GIVEN DATA:
Content starts
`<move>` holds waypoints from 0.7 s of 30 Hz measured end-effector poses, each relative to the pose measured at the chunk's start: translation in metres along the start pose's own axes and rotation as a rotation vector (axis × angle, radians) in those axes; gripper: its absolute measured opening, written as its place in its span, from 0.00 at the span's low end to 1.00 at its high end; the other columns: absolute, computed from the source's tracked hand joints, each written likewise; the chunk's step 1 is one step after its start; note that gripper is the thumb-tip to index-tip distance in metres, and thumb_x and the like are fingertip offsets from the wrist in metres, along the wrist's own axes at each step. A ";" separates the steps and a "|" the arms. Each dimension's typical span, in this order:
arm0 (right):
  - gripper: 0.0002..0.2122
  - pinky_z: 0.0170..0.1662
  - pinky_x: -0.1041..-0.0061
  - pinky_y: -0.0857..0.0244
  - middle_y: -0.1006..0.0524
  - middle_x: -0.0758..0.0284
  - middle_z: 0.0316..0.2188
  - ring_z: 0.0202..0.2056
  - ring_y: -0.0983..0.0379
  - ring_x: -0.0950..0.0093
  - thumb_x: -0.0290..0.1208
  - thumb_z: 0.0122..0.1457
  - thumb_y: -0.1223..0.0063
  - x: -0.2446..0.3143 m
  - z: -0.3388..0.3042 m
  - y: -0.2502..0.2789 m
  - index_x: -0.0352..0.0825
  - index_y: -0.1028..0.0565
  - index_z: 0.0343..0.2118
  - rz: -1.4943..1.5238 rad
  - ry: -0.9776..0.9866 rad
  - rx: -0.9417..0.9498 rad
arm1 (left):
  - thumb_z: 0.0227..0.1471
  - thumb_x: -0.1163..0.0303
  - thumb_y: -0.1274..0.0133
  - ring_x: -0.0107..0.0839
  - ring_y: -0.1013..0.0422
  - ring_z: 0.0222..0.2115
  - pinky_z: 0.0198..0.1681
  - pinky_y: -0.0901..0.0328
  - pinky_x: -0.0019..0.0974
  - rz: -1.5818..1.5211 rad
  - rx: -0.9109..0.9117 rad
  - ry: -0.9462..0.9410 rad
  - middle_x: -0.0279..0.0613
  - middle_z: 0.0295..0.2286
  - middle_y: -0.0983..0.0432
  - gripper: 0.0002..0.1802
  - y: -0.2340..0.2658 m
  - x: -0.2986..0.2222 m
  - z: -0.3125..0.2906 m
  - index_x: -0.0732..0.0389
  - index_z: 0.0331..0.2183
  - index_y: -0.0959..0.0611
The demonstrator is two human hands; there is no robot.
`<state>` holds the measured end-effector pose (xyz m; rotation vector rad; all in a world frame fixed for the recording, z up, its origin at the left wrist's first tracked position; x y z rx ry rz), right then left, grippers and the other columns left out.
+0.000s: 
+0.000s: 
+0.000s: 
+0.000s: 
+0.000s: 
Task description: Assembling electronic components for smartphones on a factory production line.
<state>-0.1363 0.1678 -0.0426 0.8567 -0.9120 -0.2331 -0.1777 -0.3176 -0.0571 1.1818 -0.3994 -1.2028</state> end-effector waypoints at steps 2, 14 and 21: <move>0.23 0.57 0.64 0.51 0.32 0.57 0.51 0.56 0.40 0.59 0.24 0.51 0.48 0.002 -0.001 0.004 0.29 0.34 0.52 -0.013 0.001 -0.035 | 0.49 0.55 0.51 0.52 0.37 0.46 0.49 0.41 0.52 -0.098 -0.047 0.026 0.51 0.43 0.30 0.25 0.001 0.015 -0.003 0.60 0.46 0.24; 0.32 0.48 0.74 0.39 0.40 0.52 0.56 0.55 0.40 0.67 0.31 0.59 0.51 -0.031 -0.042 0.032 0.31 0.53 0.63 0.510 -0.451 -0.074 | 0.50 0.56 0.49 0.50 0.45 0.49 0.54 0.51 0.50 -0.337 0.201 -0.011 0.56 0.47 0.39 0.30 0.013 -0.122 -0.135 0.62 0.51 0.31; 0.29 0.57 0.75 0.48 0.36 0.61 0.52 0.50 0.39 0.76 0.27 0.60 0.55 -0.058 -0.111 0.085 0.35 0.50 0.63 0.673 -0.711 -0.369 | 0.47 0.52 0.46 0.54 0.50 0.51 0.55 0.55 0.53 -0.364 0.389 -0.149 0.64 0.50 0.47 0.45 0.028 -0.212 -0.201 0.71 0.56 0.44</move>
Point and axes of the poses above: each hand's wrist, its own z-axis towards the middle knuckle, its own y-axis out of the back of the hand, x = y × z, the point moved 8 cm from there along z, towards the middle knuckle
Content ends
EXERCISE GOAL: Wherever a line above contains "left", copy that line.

EXERCISE RESULT:
arm1 (left):
`<state>` holds the measured end-effector pose (xyz m; rotation vector rad; all in a world frame fixed for the recording, z up, its origin at the left wrist's first tracked position; x y z rx ry rz), right then left, grippers and the other columns left out.

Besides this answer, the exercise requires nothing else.